The panel were asked about how best to sustain an open source community. Often when software is the core business a consultancy business model is aimed for, but there are other cases where some engineering time dedicated from your company could provide food and water for an open source project.
McKinney feels passionate about this. He said: "I feel a compulsion not to let open source projects die. But without sponsorship it can become hard to sustain. So when commercials ask me how they can help, I say sponsor an individual – to triage issues, do patches; that goes a long way.
"There are hidden costs of being overburdened with maintenance and as a project succeeds you can become a victim of its success. The project exceeds its bandwidth and the cost is innovation."
Later in the day a fintech panel was chaired by Dr Tristan Fletcher, formerly of Thought Machine. He started by pointing out that the FCA received 40 applications for Robo Advisors this year, asking if it was expected to live up to its promise to disrupt the wealth sector.
Hazel Moore OBE, co-founder and chair of First Capital, said yes because humans can no longer process the scale of data available. Regarding robo-advice uptake, she said: "For individuals it is still a fraction of a percentage point, and right now it's pretty simplistic: fit your profile with a set of funds."
Richard Craib, CEO, Numerai, said there was perhaps some confusion between intelligence and automation where robo-advice was concerned. "Is there training data, that you would use in an AI?"

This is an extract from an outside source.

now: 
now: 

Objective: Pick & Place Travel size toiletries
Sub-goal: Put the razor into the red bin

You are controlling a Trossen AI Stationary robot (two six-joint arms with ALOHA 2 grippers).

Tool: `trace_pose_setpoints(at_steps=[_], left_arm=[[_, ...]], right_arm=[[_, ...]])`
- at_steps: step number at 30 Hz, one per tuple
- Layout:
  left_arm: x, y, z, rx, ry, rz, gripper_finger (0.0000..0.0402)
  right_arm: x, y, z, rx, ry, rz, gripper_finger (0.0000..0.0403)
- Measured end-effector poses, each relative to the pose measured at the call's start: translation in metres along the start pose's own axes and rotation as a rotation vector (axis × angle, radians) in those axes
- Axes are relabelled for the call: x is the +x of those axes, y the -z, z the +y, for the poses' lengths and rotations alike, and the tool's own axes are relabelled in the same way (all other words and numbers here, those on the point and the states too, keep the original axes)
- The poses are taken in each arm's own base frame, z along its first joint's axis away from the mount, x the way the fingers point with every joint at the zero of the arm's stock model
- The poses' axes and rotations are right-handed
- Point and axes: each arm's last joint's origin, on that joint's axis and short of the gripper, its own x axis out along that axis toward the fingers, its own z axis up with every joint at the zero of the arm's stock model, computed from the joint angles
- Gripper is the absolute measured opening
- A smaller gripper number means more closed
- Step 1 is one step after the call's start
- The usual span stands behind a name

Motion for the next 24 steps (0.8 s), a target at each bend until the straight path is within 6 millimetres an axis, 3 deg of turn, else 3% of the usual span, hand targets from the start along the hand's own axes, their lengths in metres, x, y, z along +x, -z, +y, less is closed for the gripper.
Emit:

Mike Baliman, founder, London Fintech Podcast, questioned the current buzzword – "regtech". He pointed out that there is a certain class of problems, for example pensions mis-selling, where it would be impossible to predict what would come about after the fact in the likes of the Pensions Review or PPI.
Hazel Moore argued that there are some obvious candidate regtech applications such as KYC or within real time fraud detection, but agreed it was not a panacea.
Finally, the panel turned to the question of hype and expectation. Craib said he gets worried by over-ebullient VCs. "They'll say to you – 'I understand this at a high level', which means they don't actually understand it."
Dr Fletcher said the main offenders are the media. "They drive this hype cycle. It's as if they are warning us about overcrowding on Mars – we are not even there yet."
Presumably those same journalists are closely followed by conference organisers.